**Exercise details**
Take the line with "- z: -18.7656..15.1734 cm" as the first and the last line of the data as the end. Write out both and every line between exactly, except pictures.

**Source data**
== Segment start ==

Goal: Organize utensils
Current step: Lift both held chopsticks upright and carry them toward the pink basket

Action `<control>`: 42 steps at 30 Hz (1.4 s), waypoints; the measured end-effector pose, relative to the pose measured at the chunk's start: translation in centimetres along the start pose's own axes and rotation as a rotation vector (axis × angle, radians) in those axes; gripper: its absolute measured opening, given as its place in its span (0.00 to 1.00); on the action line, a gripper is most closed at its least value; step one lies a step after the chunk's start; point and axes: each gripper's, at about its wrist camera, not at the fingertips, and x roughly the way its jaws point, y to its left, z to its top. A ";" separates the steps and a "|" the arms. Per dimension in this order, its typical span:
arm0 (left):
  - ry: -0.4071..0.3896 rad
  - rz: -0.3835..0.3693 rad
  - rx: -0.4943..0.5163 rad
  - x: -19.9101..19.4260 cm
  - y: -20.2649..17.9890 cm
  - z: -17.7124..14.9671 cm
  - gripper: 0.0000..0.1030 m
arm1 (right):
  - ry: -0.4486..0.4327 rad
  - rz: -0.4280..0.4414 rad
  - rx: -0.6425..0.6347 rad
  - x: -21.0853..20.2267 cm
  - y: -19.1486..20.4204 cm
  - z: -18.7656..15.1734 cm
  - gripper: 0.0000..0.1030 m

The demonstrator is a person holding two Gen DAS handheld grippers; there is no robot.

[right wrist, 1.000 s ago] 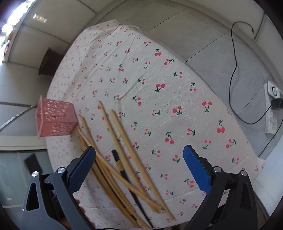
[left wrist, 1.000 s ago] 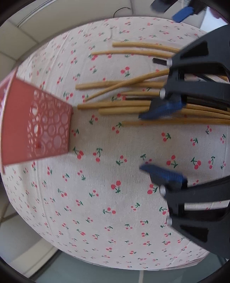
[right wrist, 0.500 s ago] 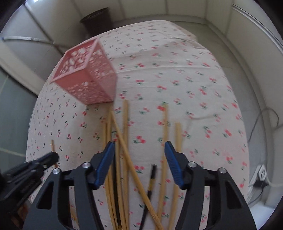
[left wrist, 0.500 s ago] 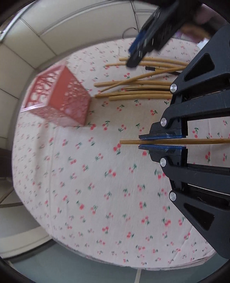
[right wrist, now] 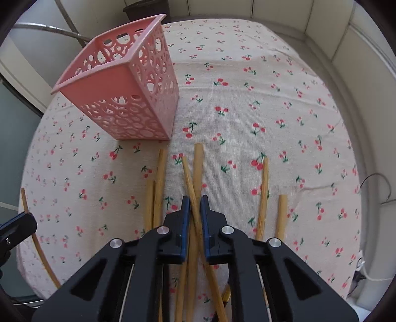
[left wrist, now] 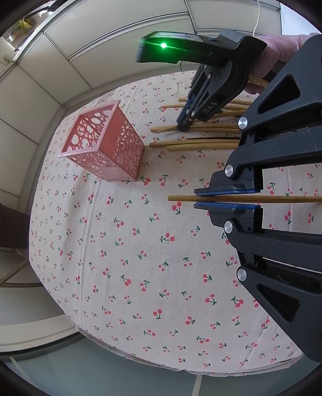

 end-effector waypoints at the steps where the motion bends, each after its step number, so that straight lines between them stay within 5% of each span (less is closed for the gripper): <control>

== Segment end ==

**Output of the task**
  - z: -18.7656..15.1734 cm
  - gripper: 0.0000..0.1030 m

The demonstrator is a person holding two Gen DAS handheld grippers; there is no robot.

[right wrist, 1.000 s ago] 
[left wrist, 1.000 s ago] 
[right wrist, 0.500 s ago] 
[left wrist, 0.500 s ago] 
[right wrist, now] 
[left wrist, now] 

 end-effector waypoints at the steps where the motion bends, each after its step number, so that straight lines between them stay within 5% of each span (less is closed for the gripper): <control>

This exercise requires no further work.